Я . Так; но разница: покоряться предписанным нами самими законами, или повиноваться чужой воле.
Он . Ваша правда. (Но разве народ английский участвует в законодательстве? разве власть не в руках малого числа? Разве требования народа могут быть исполнены его поверенными?)
Я . В чем вы полагаете народное благополучие?
Он . В умеренности и соразмерности податей.
Я . Как?
Он . Вообще повинности в России не очень тягостны для народа; подушная платятся миром. (Оброк не разорителен (кроме в близости Москвы и Петербурга, где разнообразие оборотов промышленности умножает корыстолюбие владельцев). Во всей России помещик, наложив оброк, оставляет на произвол своему крестьянину доставать оный, как и где хочет. Крестьянин промышляет, чем вздумает, и уходит иногда за 2000 верст вырабатывать себе деньгу. И это вы называете рабством? Я не знаю во всей Европе народа, которому было бы дано более простору действовать».
И Пушкин ещё добавляет: «в России нет человека, который бы не имел своего собственного жилища, этого нет в чужих краях. Иметь корову везде в Европе есть знак роскоши; у нас не иметь коровы есть знак ужасной бедности».
Следующая глава (седьмая) «Рекрутство» — одна из самых острых у Радищева и Пушкин дает целую страницу прямого текста Радищева. И дальше уже сам Пушкин:
«Самая необходимая и тягчайшая из повинностей народных есть рекрутский набор… но может ли государство обойтись без постоянного войска? Полумеры ни к чему доброму не ведут. Конскрипция (то есть кратковременная воинская повинность, авт. ) в течение 15 лет делает из всего народа одних солдат. В случае народных мятежей мещане бьются как солдаты; солдаты плачут и толкуют как мещане. Обе стороны одна с другой тесно связаны. Русский солдат, на 24 года отторженный от среды своих сограждан, делается чужд всему, кроме своему долгу…». Это уже рассуждение монархиста, «государственника», как бы сейчас сказали. Но в деталях — он против «продажи рекрут», формально к тому времени уже запрещенной и против жребия или очереди в рекруты. «Безрассудно жертвовать полезным крестьянином, добрым отцом семейства, а щадить вора и пьяницу обнищавшего…»
Глава девятая: «Медная (Рабство)».
Цитируется Радищев с описанием продажи за долги людей наравне с домом и полями. «Следует картина ужасная тем, что она правдоподобна. Не стану теряться вслед за Радищевым в его надутых, но искренних мечтаниях, с которым на сей раз соглашаюсь поневоле…».
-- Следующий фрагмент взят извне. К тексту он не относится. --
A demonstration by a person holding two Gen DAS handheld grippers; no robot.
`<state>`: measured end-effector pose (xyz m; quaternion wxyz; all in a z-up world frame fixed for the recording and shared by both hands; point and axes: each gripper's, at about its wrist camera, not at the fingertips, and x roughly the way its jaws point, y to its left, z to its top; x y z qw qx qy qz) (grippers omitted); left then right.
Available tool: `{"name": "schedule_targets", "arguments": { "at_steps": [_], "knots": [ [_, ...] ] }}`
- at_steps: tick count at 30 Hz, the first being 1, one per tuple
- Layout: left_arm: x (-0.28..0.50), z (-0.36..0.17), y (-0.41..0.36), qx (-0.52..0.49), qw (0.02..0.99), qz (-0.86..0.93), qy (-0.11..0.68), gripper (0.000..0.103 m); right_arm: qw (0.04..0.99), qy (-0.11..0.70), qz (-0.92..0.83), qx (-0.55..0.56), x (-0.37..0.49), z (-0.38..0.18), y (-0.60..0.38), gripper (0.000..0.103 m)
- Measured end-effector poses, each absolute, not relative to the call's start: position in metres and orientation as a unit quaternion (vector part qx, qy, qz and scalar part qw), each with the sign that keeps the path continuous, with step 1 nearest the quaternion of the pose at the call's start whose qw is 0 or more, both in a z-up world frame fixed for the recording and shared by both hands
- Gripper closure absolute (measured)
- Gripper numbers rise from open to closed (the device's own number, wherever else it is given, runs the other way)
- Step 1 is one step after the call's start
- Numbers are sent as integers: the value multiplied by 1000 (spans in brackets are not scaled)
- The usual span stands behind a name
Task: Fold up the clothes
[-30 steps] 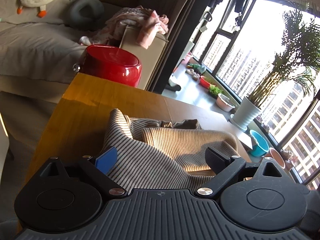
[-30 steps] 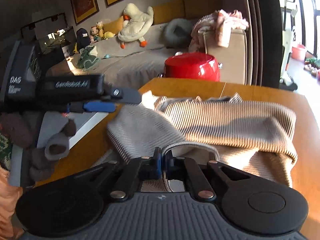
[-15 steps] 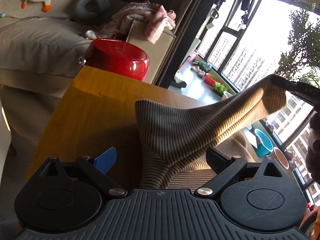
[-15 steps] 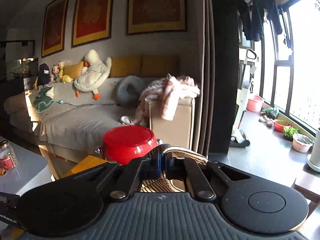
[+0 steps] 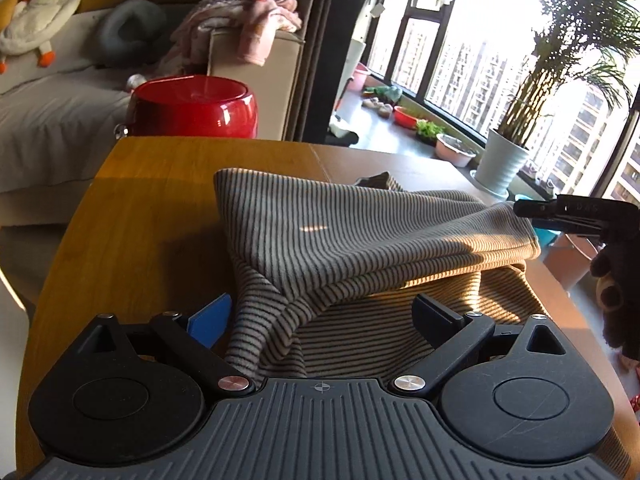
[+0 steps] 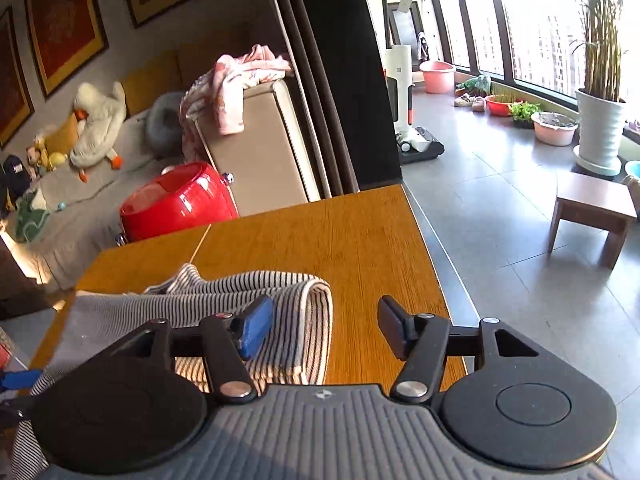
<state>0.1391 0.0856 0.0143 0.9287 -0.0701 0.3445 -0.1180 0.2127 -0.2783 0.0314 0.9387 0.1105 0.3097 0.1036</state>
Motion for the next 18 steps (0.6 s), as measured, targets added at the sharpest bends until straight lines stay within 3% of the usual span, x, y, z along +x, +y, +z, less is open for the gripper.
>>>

В последующих главках Пушкин рассуждает о цензуре и придворном этикете, оправдывая, как ни странно и то, и другое. Кто ещё более Пушкина натерпелся и от «чуткой цензуры», и от камер-юнкерского мундира… Но у него самоцель — возражать Радищеву, «разрешившему самому себе свободу, напечатав в собственной типографии книгу, в которой дерзость мыслей и выражений выходит изо всех пределов». И снова, каждый раз опровергая Радищева, он поднимает его…
Кончаются пушкинские заметки Вышним Волочком, то есть это всё ещё меньше половины обратного пути к Петербургу. В этом смысле вещь осталась незаконченной, но следовало бы ввести эти страницы в оборот ещё в школе, вместе с «Путешествием» Радищева (представленной и в «Путешествии…» в изложении и подробных цитатах). Вообще же Пушкин к Радищеву относился хорошо, с полным уважением. Не раз упоминал он Радищева в стихах и письмах. И достаточно вспомнить, что в знаменитом «Памятнике» в первой его редакции была строчка «Что вслед Радищеву восславил я свободу». И эти слова имеют прямой смысл, потому что уже в 18 лет Пушкин написал Оду «Вольность» по образцу одноимённой оды Радищева. Естественно, что в своём «Путешествии» Пушкин об этих одах даже не заикается. Его «Вольность» была опубликована только в 1905 году в Академическом собрании сочинений, а до этого известна была только по рукописным спискам отрывком и по герценовской «Полярной звезде». И в первую ссылку Пушкин был отправлен, в том числе, и за эту Оду. Так что судьбы двух этих людей волей-неволей переплетаются. «Вольности» и вольности в России всегда были под запретом.
С литературной стороны «Вольность» Радищева — это 540 тяжёлых уже для нашего восприятия строк, но без них не было бы 96 летящих строк
18-летнего Пушкина, написанных тем самым нашим современным литературным языком, которым мы и пользуемся до сих пор (даже те, хотят они или не хотят, кто вообще не читает книг). И пять русских императоров страшились открыть своим подданным эти, да и многие другие строки нашего Пушкина.